#### Records to use:

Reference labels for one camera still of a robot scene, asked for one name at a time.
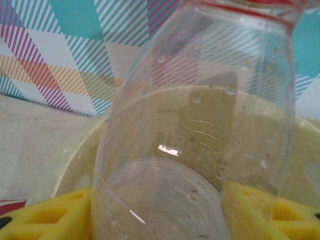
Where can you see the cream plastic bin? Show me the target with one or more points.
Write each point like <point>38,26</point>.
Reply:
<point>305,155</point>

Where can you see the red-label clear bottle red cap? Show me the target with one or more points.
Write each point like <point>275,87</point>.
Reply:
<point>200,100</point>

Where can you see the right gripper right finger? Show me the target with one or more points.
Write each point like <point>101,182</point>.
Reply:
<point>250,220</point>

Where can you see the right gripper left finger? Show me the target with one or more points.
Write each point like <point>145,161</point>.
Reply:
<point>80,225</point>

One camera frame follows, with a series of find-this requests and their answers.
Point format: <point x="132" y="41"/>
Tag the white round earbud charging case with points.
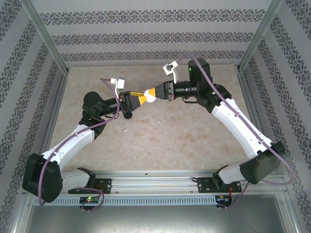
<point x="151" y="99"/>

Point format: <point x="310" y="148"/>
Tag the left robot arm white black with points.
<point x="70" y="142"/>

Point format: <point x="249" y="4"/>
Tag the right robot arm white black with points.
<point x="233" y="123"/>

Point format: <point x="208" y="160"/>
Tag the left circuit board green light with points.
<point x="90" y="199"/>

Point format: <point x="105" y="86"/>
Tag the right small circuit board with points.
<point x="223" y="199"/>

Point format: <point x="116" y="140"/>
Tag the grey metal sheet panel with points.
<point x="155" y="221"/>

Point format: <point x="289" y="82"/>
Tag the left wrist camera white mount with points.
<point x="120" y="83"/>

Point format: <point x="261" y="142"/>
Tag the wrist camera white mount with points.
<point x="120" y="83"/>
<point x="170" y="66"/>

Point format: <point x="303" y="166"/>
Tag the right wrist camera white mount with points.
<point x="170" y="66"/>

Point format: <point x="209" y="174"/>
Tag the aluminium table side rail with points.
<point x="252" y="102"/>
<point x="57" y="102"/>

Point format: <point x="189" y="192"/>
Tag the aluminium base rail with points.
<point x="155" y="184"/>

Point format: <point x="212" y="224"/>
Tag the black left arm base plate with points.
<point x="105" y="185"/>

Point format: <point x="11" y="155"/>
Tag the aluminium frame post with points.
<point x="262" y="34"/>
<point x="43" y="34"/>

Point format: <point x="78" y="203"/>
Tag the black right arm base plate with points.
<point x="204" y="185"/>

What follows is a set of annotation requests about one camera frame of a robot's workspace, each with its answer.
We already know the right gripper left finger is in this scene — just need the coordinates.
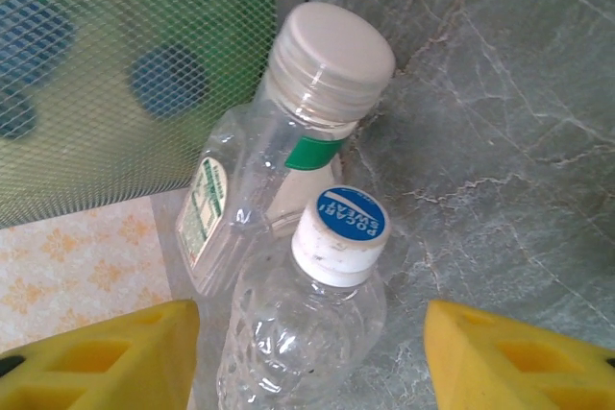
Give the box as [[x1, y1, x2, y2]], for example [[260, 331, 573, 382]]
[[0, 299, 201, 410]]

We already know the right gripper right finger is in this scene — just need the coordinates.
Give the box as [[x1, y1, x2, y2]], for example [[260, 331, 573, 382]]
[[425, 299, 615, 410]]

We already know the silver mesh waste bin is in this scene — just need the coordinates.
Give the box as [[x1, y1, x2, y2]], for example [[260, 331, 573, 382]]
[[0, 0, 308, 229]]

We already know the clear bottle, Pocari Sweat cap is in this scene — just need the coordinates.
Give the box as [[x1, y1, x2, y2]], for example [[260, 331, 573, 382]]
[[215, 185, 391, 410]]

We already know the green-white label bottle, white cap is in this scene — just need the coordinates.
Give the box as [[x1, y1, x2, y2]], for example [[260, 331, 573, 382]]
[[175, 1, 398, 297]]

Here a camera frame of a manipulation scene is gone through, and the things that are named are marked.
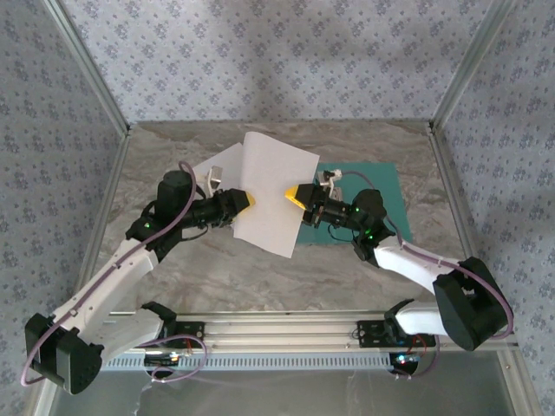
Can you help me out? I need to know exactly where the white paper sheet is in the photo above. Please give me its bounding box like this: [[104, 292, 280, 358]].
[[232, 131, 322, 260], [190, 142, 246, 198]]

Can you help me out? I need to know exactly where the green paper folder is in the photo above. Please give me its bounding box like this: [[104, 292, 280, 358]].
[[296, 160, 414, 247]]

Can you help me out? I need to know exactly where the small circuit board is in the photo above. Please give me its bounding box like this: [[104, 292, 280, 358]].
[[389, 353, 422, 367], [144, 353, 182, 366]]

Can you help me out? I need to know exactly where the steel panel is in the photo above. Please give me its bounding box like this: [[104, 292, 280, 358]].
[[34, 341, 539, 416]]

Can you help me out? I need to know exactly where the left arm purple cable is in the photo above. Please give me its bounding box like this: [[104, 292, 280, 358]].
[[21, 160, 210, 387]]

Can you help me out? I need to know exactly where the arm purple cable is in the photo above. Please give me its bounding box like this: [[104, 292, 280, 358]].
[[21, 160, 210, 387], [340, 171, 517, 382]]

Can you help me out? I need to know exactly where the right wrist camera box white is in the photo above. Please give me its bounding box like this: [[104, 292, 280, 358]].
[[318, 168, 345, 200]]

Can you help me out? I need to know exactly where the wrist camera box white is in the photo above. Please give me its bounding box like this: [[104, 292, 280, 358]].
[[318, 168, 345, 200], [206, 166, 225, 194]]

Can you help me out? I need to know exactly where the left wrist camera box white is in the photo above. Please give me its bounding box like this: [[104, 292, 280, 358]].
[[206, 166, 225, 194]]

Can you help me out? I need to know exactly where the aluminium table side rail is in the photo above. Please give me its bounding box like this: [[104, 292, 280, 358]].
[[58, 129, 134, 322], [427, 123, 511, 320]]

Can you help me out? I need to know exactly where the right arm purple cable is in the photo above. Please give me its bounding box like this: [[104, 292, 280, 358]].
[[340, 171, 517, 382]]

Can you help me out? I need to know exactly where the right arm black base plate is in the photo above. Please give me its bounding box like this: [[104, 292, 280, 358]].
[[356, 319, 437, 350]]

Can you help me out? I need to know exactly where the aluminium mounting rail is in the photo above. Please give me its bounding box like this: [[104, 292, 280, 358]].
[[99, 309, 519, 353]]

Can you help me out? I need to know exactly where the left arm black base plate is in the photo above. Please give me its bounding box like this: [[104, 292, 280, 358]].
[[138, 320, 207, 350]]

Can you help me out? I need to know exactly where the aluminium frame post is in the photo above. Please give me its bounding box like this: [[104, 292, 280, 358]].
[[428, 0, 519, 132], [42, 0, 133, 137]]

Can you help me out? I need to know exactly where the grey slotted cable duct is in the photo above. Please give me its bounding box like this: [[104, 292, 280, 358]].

#### Directions for this task:
Give the records again exactly, minus the pictures.

#### Result of the task:
Reference labels for one camera still of a robot scene, asked for one name at a time.
Where can you see the cream plastic bin? Show me the target with one or more points.
Write each point like <point>38,26</point>.
Reply:
<point>305,155</point>

Where can you see the red-label clear bottle red cap? Show me the target with one or more points.
Write each point like <point>275,87</point>.
Reply:
<point>200,100</point>

Where can you see the right gripper right finger? Show me the target with one or more points.
Write each point like <point>101,182</point>.
Reply:
<point>250,220</point>

Where can you see the right gripper left finger? Show me the target with one or more points.
Write each point like <point>145,161</point>.
Reply:
<point>80,225</point>

One camera frame follows, with a series of find-this requests and their answers.
Point format: <point x="132" y="41"/>
Tag the white round earbud charging case with points.
<point x="151" y="99"/>

Point format: <point x="310" y="148"/>
Tag the left robot arm white black with points.
<point x="70" y="142"/>

Point format: <point x="249" y="4"/>
Tag the right robot arm white black with points.
<point x="233" y="123"/>

Point format: <point x="208" y="160"/>
Tag the left circuit board green light with points.
<point x="90" y="199"/>

Point format: <point x="105" y="86"/>
Tag the right small circuit board with points.
<point x="223" y="199"/>

Point format: <point x="116" y="140"/>
Tag the grey metal sheet panel with points.
<point x="155" y="221"/>

Point format: <point x="289" y="82"/>
Tag the left wrist camera white mount with points.
<point x="120" y="83"/>

Point format: <point x="261" y="142"/>
Tag the wrist camera white mount with points.
<point x="120" y="83"/>
<point x="170" y="66"/>

Point format: <point x="303" y="166"/>
Tag the right wrist camera white mount with points.
<point x="170" y="66"/>

Point format: <point x="209" y="174"/>
Tag the aluminium table side rail with points.
<point x="252" y="102"/>
<point x="57" y="102"/>

Point format: <point x="189" y="192"/>
Tag the aluminium base rail with points.
<point x="155" y="184"/>

Point format: <point x="212" y="224"/>
Tag the black left arm base plate with points.
<point x="105" y="185"/>

Point format: <point x="11" y="155"/>
Tag the aluminium frame post with points.
<point x="262" y="34"/>
<point x="43" y="34"/>

Point format: <point x="78" y="203"/>
Tag the black right arm base plate with points.
<point x="204" y="185"/>

What follows is a set of annotation requests about one camera frame of a robot's workspace, each with its answer.
We already know the right gripper left finger is in this scene — just need the coordinates.
Give the box as [[x1, y1, x2, y2]], for example [[260, 331, 573, 382]]
[[0, 299, 201, 410]]

We already know the right gripper right finger is in this scene — just need the coordinates.
Give the box as [[x1, y1, x2, y2]], for example [[260, 331, 573, 382]]
[[425, 299, 615, 410]]

We already know the silver mesh waste bin is in this scene — just need the coordinates.
Give the box as [[x1, y1, x2, y2]], for example [[260, 331, 573, 382]]
[[0, 0, 308, 229]]

We already know the clear bottle, Pocari Sweat cap is in this scene — just need the coordinates.
Give the box as [[x1, y1, x2, y2]], for example [[260, 331, 573, 382]]
[[215, 185, 391, 410]]

We already know the green-white label bottle, white cap is in this scene — just need the coordinates.
Give the box as [[x1, y1, x2, y2]], for example [[260, 331, 573, 382]]
[[175, 1, 398, 297]]

Here a camera frame of a manipulation scene is gone through, and the things that are named are marked.
Can you help me out? I need to know exactly where the white paper sheet is in the photo above. Please give me its bounding box like this: [[104, 292, 280, 358]].
[[232, 131, 322, 260], [190, 142, 246, 198]]

Can you help me out? I need to know exactly where the green paper folder is in the photo above. Please give me its bounding box like this: [[104, 292, 280, 358]].
[[296, 160, 414, 247]]

Can you help me out? I need to know exactly where the small circuit board is in the photo above. Please give me its bounding box like this: [[104, 292, 280, 358]].
[[389, 353, 422, 367], [144, 353, 182, 366]]

Can you help me out? I need to know exactly where the steel panel is in the photo above. Please give me its bounding box like this: [[104, 292, 280, 358]].
[[34, 341, 539, 416]]

Can you help me out? I need to know exactly where the left arm purple cable is in the photo above. Please give me its bounding box like this: [[104, 292, 280, 358]].
[[21, 160, 210, 387]]

Can you help me out? I need to know exactly where the arm purple cable is in the photo above. Please give me its bounding box like this: [[104, 292, 280, 358]].
[[21, 160, 210, 387], [340, 171, 517, 382]]

Can you help me out? I need to know exactly where the right wrist camera box white is in the photo above. Please give me its bounding box like this: [[104, 292, 280, 358]].
[[318, 168, 345, 200]]

Can you help me out? I need to know exactly where the wrist camera box white is in the photo above. Please give me its bounding box like this: [[104, 292, 280, 358]].
[[318, 168, 345, 200], [206, 166, 225, 194]]

Can you help me out? I need to know exactly where the left wrist camera box white is in the photo above. Please give me its bounding box like this: [[104, 292, 280, 358]].
[[206, 166, 225, 194]]

Can you help me out? I need to know exactly where the aluminium table side rail is in the photo above. Please give me its bounding box like this: [[104, 292, 280, 358]].
[[58, 129, 134, 322], [427, 123, 511, 320]]

Can you help me out? I need to know exactly where the right arm purple cable is in the photo above. Please give me its bounding box like this: [[104, 292, 280, 358]].
[[340, 171, 517, 382]]

Can you help me out? I need to know exactly where the right arm black base plate is in the photo above. Please give me its bounding box like this: [[104, 292, 280, 358]].
[[356, 319, 437, 350]]

Can you help me out? I need to know exactly where the aluminium mounting rail is in the photo above. Please give me its bounding box like this: [[104, 292, 280, 358]].
[[99, 309, 519, 353]]

Can you help me out? I need to know exactly where the left arm black base plate is in the photo above. Please give me its bounding box like this: [[104, 292, 280, 358]].
[[138, 320, 207, 350]]

Can you help me out? I need to know exactly where the aluminium frame post is in the photo above. Please give me its bounding box like this: [[104, 292, 280, 358]].
[[428, 0, 519, 132], [42, 0, 133, 137]]

Can you help me out? I need to know exactly where the grey slotted cable duct is in the photo above. Please give me its bounding box like this: [[104, 292, 280, 358]].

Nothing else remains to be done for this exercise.